Depremin Tarıma Etkisi

DEPREMİN TARIMA ETKİSİ

Depremin etkilediği 10 ilimizde yaşanan yıkımın insani ve ekonomik bilançosu ortaya çıkmaya başladı. Öncelik olarak nüfusu yoğun yerlere dikkat kesilindi. Büyükşehirler, şehirler, ilçeler ve nihayetinde köylere bakıldı. Bölgede 540 köy/mahalle 185 bine yakın işletme var. Verimli arım arazilerimizin önemli bir kısmını da depremden etkilenen bölgede.

Depremin etkilediği şehirler, tarım faaliyetleri içerisinde ciddi büyüklükteki alana sahipler. Türkiye'nin bitkisel üretiminin yaklaşık yüzde 20'si bu bölgede yapılıyor. Kayıtlı işletme ve çiftçi sayısı ise 285 bini buluyor.

Türkiye'de tarım yapılabilen alan 23,85 milyon hektar. Bu alanın yüzde 16,2'si, yani 3,58 milyon hektarlık bölümü depremin vurduğu 10 ilde bulunuyor.

Tahıllar ve diğer bitkisel ürünlerin ekildiği alanların on ildeki toplam büyüklüğü 25,6 milyon dekarla ülke genelinin yüzde 15,5’ini oluşturuyor.

Ülkedeki tüm sebze bahçelerinin de 1,1 milyon dekarla yüzde 15,2’si bu illerde.

Meyveler, içecek ve baharat bitkileri ekim alanlarında ise on il 9,3 milyon dekarla dörtte birlik bir paya sahip.

DSİ'nin bölgede 140 barajı bulunuyor. Bunlardan 34 tanesi kritik önemi haiz barajlar. Şu an için bunlarda ciddi bir sıkıntı yok. Sadece tedbir amaçlı 2 tanesinden su tahliyesi yapıldı.

İhracatın 1/5’i Bu 10 İlden

Türkiye’nin toplam tarım ve ormancılık ürünleri ihracatının yaklaşık beşte birini depremzede 10 il gerçekleştiriyor.

Depremzede 10 il toplam gayri safi yurt içi hasılada yüzde 9,3 pay alırken, tarım sektörü gayri safi hasılasındaki payı ise yüzde 14,3.
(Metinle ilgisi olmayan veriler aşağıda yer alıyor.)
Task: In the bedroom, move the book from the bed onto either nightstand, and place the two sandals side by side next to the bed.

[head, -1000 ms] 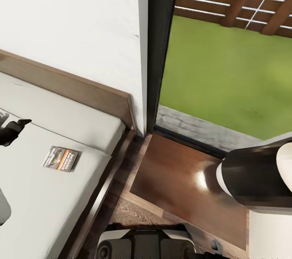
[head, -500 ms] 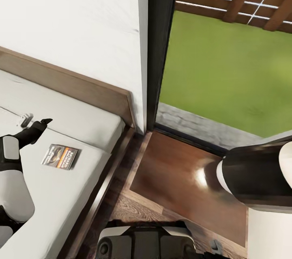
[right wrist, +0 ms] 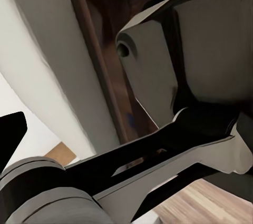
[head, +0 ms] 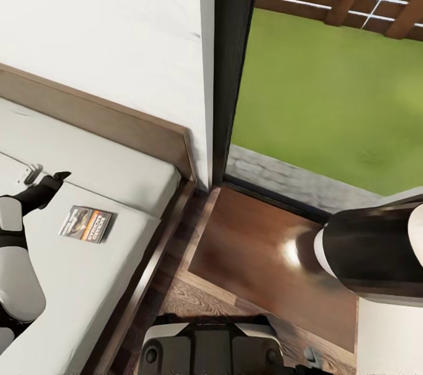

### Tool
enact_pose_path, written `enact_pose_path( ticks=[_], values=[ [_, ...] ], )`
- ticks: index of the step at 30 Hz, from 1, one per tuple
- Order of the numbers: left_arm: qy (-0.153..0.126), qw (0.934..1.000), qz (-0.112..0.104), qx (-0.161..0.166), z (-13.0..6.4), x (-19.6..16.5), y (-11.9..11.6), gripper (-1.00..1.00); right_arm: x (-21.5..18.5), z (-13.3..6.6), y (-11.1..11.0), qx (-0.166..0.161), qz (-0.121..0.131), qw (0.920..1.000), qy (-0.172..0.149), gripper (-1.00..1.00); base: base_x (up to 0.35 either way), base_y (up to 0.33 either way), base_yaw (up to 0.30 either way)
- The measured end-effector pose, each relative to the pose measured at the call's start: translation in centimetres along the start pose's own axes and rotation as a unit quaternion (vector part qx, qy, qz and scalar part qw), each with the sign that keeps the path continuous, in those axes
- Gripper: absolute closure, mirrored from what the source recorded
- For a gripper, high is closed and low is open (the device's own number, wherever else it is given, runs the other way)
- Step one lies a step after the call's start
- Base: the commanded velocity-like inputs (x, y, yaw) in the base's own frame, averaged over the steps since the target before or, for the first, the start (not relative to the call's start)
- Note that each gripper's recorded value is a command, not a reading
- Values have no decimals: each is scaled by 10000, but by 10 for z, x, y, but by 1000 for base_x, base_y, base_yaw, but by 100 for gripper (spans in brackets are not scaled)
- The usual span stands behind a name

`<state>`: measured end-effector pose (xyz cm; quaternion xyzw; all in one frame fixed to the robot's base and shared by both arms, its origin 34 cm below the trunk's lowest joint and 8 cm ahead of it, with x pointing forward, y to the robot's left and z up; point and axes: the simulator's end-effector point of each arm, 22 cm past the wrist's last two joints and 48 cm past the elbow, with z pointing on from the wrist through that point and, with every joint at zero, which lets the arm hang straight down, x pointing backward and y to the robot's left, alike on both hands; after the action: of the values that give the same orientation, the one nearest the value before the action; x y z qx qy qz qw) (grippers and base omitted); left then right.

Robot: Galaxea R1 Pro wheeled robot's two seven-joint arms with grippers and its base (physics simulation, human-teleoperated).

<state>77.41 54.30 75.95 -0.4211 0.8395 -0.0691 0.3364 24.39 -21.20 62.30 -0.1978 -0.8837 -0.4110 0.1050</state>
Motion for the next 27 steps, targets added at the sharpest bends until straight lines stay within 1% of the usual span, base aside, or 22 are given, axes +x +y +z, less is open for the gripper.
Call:
enact_pose_path(
  ticks=[7,11,15,27],
  values=[
    [12,10000,25,-60,3,2,6,-100,3,1,-3,14,41,10000,31,-100,0,0,0],
    [-77,9998,78,-157,0,-12,18,-100,5,2,-4,21,63,10000,48,-100,0,0,0],
    [-96,9997,103,-207,1,-15,24,-100,7,2,-6,30,85,9999,65,-100,0,0,0],
    [-42,9995,118,-288,6,-8,34,-100,12,4,-10,53,156,9998,116,-100,0,0,0]
  ],
)
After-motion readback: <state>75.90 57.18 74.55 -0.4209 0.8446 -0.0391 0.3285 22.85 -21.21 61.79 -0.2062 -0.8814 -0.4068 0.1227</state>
Deprem bölgesinde tarımın bu çarpanının bu denli yüksek olması nedeniyle ülkede bir gıda krizine yol açacağına yönelik birtakım söylentiler çıkarıyor bazı mihraklar. Bu kesinlikle doğru değil. Devlet Tarım bakanlığı vasıtasıyla bölgedeki tarımsal faaliyetlerinin inkıtaa uğramasını engellemeye çalışıyor. Depremin kırsal alanda zararının tam boyutları henüz belli olmasa da devletin aldığı tedbirlerle, olası zararları engellemek adına birtakım tedbirler aldığını görüyoruz.

Tarım ve Orman Bakanlığı Deprem Mağduru Çiftçilere Destek İçin Kırsalda Çalışmalarını Sürdürüyor

Tarım ve Orman Bakanlığı tam kapasite olarak 13 bin 664 personel, 4419 araç, 5 helikopter 6 hava aracı ve 1 uçakla sahada. Yine bakanlığa ait Bakanlığa ait 6 bin 700 misafirhaneleri depremzedelere tahsis etti. Tarım ve Orman Bakanlığı, "asrın felaketi" olarak tanımlanan Kahramanmaraş merkezli 10 ili etkileyen depremin hemen ardından oluşturduğu ekiplerle sahada zarar tespit çalışmalarına başladı öncelikli olarak.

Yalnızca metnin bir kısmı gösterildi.